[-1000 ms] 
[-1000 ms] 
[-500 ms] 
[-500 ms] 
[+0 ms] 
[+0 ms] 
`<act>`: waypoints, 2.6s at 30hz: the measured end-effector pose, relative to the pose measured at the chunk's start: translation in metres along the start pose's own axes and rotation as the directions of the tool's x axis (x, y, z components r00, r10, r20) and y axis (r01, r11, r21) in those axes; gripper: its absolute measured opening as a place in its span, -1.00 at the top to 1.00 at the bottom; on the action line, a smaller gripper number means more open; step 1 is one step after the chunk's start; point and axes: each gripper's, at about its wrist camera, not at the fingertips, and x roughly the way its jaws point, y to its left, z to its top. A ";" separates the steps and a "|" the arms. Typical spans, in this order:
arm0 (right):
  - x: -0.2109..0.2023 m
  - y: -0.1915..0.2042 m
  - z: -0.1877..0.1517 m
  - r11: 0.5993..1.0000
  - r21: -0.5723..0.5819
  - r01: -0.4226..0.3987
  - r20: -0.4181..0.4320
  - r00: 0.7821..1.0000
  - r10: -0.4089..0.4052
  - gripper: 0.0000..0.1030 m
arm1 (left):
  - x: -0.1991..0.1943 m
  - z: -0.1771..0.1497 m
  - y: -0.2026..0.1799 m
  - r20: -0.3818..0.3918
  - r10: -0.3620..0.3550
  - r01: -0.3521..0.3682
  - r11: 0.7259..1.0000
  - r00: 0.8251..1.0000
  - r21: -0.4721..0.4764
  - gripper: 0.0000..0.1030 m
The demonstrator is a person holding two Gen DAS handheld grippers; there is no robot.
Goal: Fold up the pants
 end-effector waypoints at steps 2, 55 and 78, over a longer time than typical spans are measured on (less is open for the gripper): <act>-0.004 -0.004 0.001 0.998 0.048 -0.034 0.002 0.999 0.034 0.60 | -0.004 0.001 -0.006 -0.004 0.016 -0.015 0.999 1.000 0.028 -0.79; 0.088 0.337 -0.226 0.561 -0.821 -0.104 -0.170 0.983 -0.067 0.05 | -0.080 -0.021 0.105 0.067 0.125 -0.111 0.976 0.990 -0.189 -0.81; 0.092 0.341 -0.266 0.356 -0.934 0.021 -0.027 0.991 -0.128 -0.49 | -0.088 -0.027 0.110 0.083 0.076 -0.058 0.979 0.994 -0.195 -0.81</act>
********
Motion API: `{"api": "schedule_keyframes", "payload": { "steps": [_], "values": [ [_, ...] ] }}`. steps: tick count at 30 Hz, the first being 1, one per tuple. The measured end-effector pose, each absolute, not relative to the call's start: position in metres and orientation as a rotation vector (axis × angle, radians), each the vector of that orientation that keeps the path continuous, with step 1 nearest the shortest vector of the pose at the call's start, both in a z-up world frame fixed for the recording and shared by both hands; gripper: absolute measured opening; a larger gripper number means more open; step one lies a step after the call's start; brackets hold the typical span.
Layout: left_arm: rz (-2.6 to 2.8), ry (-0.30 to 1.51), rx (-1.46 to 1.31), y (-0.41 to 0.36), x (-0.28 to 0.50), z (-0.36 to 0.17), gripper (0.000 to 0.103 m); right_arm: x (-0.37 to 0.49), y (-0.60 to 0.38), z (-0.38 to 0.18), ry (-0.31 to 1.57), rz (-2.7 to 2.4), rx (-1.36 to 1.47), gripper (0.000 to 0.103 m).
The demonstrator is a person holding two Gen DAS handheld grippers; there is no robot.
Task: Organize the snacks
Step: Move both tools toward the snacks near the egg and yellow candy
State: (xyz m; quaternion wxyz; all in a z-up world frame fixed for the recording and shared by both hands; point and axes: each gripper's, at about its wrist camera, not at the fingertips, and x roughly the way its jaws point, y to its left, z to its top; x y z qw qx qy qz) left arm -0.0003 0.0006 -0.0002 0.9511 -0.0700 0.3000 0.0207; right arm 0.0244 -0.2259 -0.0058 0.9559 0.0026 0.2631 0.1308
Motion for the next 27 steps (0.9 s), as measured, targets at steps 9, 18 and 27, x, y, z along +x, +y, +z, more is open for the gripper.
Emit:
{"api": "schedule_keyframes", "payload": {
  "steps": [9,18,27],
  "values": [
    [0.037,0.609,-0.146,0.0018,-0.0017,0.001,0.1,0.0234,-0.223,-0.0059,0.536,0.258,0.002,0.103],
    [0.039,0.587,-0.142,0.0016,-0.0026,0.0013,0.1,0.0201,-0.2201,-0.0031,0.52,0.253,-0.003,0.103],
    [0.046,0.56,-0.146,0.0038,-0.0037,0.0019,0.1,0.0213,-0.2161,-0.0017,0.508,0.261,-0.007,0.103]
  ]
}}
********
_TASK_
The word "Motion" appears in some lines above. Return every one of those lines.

_SOLUTION_
Motion API: `{"api": "schedule_keyframes", "payload": { "steps": [_], "values": [ [_, ...] ] }}`. steps: tick count at 30 Hz, the first being 1, one per tuple. The measured end-effector pose, each absolute, not relative to the call's start: position in metres and orientation as a rotation vector (axis × angle, radians), each the vector of that orientation that keeps the path continuous, with step 1 nearest the shortest vector of the pose at the call's start, both in a z-up world frame fixed for the recording and shared by both hands; gripper: absolute measured opening; a larger gripper number means more open; step one lies a step after the call's start; brackets hold the typical span.
Motion for the next 27 steps (0.9 s), as measured, targets at steps 9, 18 and 27, x, y, z along +x, +y, +z, more is open for the gripper.

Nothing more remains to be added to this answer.